Il premier da Napoli parla degli incidenti di domenica: "Come con i rifiuti lo Stato tornerà a fare lo Stato: tolleranza zero contro i violenti. La società partenopea non ha nessuna colpa, saranno vietate le trasferte organizzate" 

Napoli - "Contro i tifosi violenti seguiremo il metodo usato contro i rifiuti: lo Stato riprenderà a fare lo Stato e contro chi confonde il tifo col teppismo non avremo alcuna tolleranza". Silvio Berlusconi propone la "ricetta inglese" per risolvere il problema del tifo violento. "Dispiace - esordisce Berlusconi - prendere atto che per colpa di una minoranza violenta venga deturpata l’immagine di Napoli". Tuttavia, prosegue il Cavaliere, contro i violenti il governo seguirà la linea della tolleranza zero. "Sono stato permanentemente in contatto con il ministro dell’Interno - aggiunge - e garantisco che stiamo andando in questa direzione. Negli ultimi giorni - conclude il premier - ho avuto diversi resoconti sulle misure prese dall’Inghilterra contro questo fenomeno in grado di azzerare il problema. Credo che valga la pena di approfondirle perchè potrebbero funzionare anche da noi".

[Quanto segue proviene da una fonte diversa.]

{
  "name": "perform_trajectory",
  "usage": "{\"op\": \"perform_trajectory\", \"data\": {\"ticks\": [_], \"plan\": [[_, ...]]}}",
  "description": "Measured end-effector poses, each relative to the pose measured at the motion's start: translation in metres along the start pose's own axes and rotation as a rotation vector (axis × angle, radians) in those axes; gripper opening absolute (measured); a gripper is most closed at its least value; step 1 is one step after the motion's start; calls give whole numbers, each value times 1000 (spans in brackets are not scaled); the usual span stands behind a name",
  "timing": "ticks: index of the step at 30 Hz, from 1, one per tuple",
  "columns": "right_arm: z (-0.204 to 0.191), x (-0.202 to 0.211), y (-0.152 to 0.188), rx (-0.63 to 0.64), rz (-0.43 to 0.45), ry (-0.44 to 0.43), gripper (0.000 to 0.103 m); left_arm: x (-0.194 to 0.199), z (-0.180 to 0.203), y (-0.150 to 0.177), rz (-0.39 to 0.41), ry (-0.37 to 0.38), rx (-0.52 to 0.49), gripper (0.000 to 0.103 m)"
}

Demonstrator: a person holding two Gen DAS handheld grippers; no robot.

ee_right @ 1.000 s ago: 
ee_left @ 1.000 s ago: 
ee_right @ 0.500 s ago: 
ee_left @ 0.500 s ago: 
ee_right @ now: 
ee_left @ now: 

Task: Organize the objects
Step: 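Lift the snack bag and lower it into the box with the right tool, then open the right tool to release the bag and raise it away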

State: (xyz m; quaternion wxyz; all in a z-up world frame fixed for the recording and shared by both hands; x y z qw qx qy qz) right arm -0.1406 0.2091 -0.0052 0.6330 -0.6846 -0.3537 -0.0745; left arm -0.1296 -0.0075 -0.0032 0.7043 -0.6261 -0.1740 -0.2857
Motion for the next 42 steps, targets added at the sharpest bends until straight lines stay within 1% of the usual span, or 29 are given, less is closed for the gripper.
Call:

Il Napoli non ha colpe "Non credo sia giusto ricorrere alla responsabilità oggettiva nei confronti della società Calcio Napoli, che non credo abbia responsabilità in quanto accaduto durante la trasferta dei tifosi a Roma". Così il premier ha risposto alla domanda di una giornalista nel corso della conferenza stampa tenuta al termine degli incontri con i sindaci campani. "Intendo confermare il divieto di trasferte organizzate fuori casa dai tifosi del Napoli - continua -, ciò non vuol dire che vengono vietate quelle singole".